### What you should do
Pull out every line below that holds the word "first".

* * *

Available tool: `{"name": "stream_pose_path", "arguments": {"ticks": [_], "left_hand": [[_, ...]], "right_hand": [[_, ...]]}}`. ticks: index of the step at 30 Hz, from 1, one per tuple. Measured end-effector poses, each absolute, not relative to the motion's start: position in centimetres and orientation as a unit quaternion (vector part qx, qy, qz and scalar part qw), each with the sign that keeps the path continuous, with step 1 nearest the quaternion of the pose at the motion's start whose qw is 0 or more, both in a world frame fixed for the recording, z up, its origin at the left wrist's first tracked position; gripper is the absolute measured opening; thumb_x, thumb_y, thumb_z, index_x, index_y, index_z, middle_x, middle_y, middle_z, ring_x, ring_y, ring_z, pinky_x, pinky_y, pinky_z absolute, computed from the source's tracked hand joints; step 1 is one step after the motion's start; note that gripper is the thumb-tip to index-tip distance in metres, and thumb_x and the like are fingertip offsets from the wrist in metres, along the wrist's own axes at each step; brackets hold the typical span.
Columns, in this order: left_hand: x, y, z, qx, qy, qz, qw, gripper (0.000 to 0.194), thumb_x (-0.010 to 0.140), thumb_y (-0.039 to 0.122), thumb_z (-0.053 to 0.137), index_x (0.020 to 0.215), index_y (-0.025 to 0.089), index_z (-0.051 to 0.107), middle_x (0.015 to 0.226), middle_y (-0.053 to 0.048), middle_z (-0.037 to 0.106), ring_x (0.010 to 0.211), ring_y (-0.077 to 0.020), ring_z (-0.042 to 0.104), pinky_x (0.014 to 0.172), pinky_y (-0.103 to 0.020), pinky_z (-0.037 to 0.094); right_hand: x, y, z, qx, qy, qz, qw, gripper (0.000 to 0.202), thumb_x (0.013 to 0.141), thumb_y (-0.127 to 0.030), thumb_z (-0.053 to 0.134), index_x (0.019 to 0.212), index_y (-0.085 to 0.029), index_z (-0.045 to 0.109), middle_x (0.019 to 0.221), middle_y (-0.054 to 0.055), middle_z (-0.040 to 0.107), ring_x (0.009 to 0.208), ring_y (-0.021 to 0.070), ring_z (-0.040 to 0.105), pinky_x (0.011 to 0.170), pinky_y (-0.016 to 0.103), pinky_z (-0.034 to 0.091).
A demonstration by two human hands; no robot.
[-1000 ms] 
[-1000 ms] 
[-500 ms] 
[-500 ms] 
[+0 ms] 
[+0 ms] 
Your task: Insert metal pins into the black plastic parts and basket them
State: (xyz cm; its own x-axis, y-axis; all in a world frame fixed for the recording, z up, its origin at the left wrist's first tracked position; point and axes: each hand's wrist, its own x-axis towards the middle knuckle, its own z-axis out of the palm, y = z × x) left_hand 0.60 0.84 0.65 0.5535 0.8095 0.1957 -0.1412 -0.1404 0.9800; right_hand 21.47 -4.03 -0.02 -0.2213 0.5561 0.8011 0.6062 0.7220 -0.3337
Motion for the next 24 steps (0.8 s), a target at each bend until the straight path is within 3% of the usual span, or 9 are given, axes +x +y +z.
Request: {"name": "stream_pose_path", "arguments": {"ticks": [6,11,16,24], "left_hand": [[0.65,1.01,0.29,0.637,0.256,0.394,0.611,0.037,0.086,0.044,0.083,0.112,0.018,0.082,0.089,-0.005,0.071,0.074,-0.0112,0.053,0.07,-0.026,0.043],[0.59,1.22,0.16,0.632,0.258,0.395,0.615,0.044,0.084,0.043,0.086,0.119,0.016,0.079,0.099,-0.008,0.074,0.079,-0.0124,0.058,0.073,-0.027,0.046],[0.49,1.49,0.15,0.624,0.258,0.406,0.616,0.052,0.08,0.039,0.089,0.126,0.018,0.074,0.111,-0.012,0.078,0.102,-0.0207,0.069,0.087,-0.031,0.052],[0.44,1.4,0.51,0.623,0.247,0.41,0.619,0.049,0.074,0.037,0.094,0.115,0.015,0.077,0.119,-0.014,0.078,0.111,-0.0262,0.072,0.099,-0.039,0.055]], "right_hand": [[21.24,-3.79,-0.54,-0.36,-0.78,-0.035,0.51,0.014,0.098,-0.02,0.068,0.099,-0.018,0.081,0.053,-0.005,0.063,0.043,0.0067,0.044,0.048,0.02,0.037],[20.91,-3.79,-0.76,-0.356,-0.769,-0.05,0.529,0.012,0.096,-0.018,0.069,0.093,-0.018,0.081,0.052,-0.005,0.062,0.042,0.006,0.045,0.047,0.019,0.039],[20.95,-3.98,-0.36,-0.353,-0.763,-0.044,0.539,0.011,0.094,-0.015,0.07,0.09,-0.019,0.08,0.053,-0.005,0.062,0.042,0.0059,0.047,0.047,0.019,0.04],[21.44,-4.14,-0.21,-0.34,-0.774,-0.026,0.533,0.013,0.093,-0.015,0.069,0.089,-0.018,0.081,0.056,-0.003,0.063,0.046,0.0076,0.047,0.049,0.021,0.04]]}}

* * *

### Reply to the exercise
Available tool: `{"name": "stream_pose_path", "arguments": {"ticks": [_], "left_hand": [[_, ...]], "right_hand": [[_, ...]]}}`. ticks: index of the step at 30 Hz, from 1, one per tuple. Measured end-effector poses, each absolute, not relative to the motion's start: position in centimetres and orientation as a unit quaternion (vector part qx, qy, qz and scalar part qw), each with the sign that keeps the path continuous, with step 1 nearest the quaternion of the pose at the motion's start whose qw is 0 or more, both in a world frame fixed for the recording, z up, its origin at the left wrist's first tracked position; gripper is the absolute measured opening; thumb_x, thumb_y, thumb_z, index_x, index_y, index_z, middle_x, middle_y, middle_z, ring_x, ring_y, ring_z, pinky_x, pinky_y, pinky_z absolute, computed from the source's tracked hand joints; step 1 is one step after the motion's start; note that gripper is the thumb-tip to index-tip distance in metres, and thumb_x and the like are fingertip offsets from the wrist in metres, along the wrist's own axes at each step; brackets hold the typical span.
State: (xyz cm; its own x-axis, y-axis; all in a world frame fixed for the recording, z up, its origin at the left wrist's first tracked position; point and axes: each hand's wrist, its own x-axis towards the middle knuckle, its own z-axis out of the palm, y = z × x) left_hand 0.60 0.84 0.65 0.5535 0.8095 0.1957 -0.1412 -0.1404 0.9800; right_hand 21.47 -4.03 -0.02 -0.2213 0.5561 0.8011 0.6062 0.7220 -0.3337

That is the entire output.